* [PROBLEM STATEMENT] "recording" is the word to look for; copy each line of the listing where it occurs.

◆ ◆ ◆ ◆

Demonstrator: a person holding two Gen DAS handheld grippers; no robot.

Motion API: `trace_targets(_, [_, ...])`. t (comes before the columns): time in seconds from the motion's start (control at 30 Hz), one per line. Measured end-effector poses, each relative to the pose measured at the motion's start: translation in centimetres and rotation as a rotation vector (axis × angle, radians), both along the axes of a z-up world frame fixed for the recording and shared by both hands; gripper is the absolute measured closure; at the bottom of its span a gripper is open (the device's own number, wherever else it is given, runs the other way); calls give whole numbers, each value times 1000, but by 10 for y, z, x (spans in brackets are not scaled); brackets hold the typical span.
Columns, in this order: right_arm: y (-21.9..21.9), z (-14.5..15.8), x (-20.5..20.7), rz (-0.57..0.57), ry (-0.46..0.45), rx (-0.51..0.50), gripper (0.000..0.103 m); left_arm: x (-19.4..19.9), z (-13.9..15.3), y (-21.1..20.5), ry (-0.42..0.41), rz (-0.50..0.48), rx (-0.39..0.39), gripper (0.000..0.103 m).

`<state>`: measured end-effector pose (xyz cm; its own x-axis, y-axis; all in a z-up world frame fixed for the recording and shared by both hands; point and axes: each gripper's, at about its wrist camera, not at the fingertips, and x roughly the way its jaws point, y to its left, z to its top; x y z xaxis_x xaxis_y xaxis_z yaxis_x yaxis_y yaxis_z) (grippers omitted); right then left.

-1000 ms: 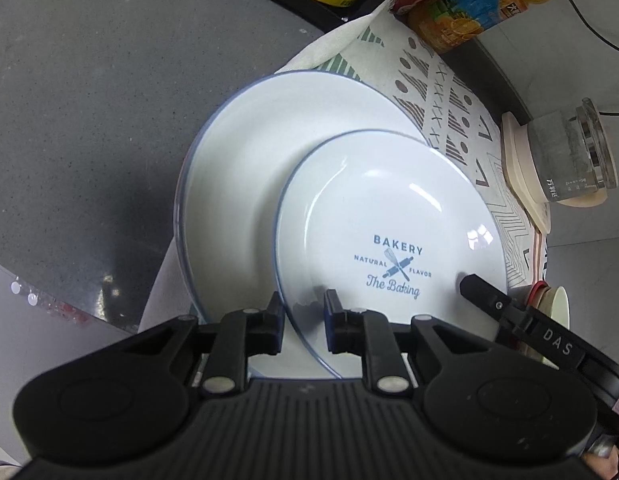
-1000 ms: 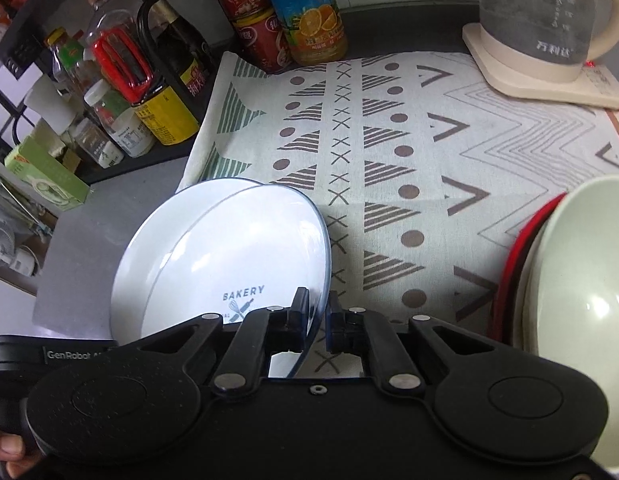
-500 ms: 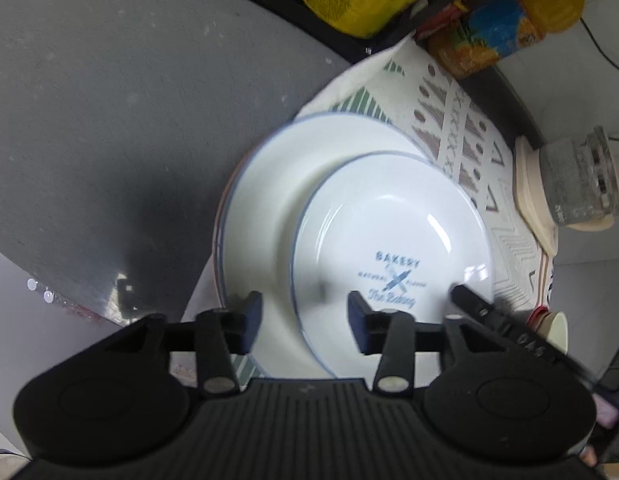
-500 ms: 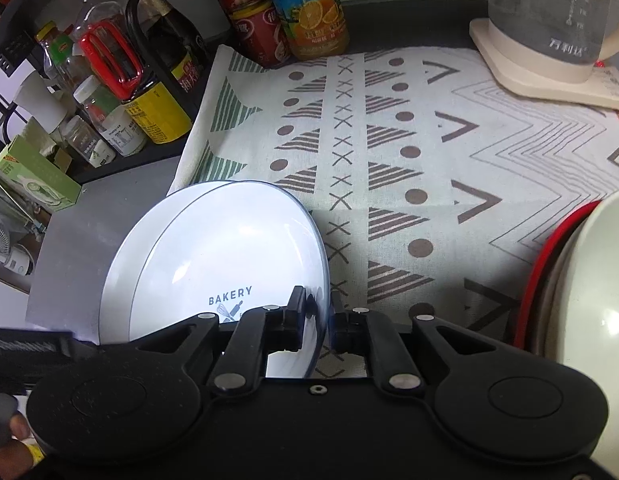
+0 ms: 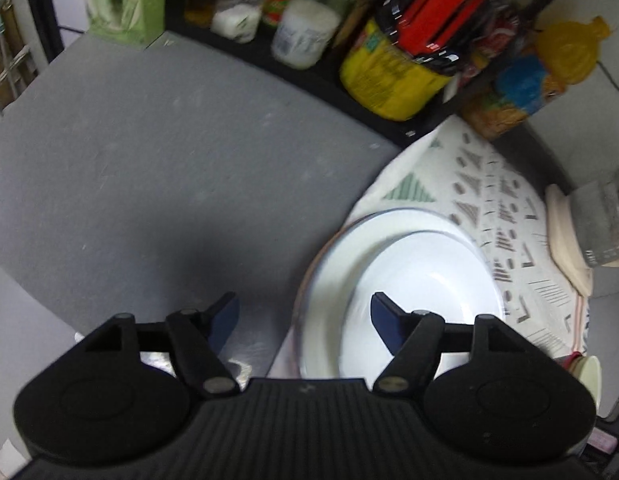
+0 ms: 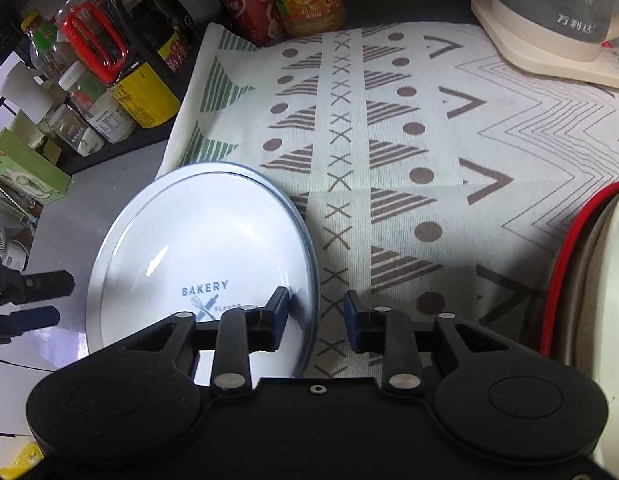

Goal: Organize plates and bowls
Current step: 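Open both grippers to release the 'BAKERY' plate onto the stack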

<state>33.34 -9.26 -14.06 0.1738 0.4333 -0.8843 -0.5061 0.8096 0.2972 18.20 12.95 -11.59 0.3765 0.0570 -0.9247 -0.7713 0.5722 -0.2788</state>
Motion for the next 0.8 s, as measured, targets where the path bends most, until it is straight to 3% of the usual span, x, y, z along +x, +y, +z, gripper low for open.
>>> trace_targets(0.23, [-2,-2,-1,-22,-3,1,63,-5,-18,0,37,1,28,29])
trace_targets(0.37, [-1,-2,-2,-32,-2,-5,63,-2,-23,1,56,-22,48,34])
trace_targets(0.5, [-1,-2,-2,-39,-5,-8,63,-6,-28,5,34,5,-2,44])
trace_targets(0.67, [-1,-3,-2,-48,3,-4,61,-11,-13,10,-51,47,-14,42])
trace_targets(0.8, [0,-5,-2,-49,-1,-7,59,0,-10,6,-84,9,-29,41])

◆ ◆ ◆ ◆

* [RESULT BELOW]
Motion API: `trace_targets(_, [_, ...])`. t (comes before the columns): time in seconds from the motion's start (control at 30 Hz), one per line. Measured end-effector poses, each relative to the pose measured at the motion's start: translation in centimetres and rotation as a rotation vector (axis × angle, radians), both along the axes of a z-up world frame fixed for the recording and shared by both hands; gripper is the absolute measured closure; at the bottom of its span a gripper is open (the device's own number, wherever else it is given, runs the other way); calls give whole numbers, each value times 1000, but by 10 for y, z, x (spans in brackets are not scaled); brackets hold the typical span.
`<state>`: measured end-effector pose (xyz cm; its own x-axis, y-axis; all in a z-up world frame fixed for the recording and shared by both hands; point and axes: each gripper's, at about its wrist camera, not at the fingertips, and x roughly the way its jaws point, y to its left, z to its top; x y z xaxis_x xaxis_y xaxis_z yaxis_x yaxis_y yaxis_z) (grippers omitted); right then left.

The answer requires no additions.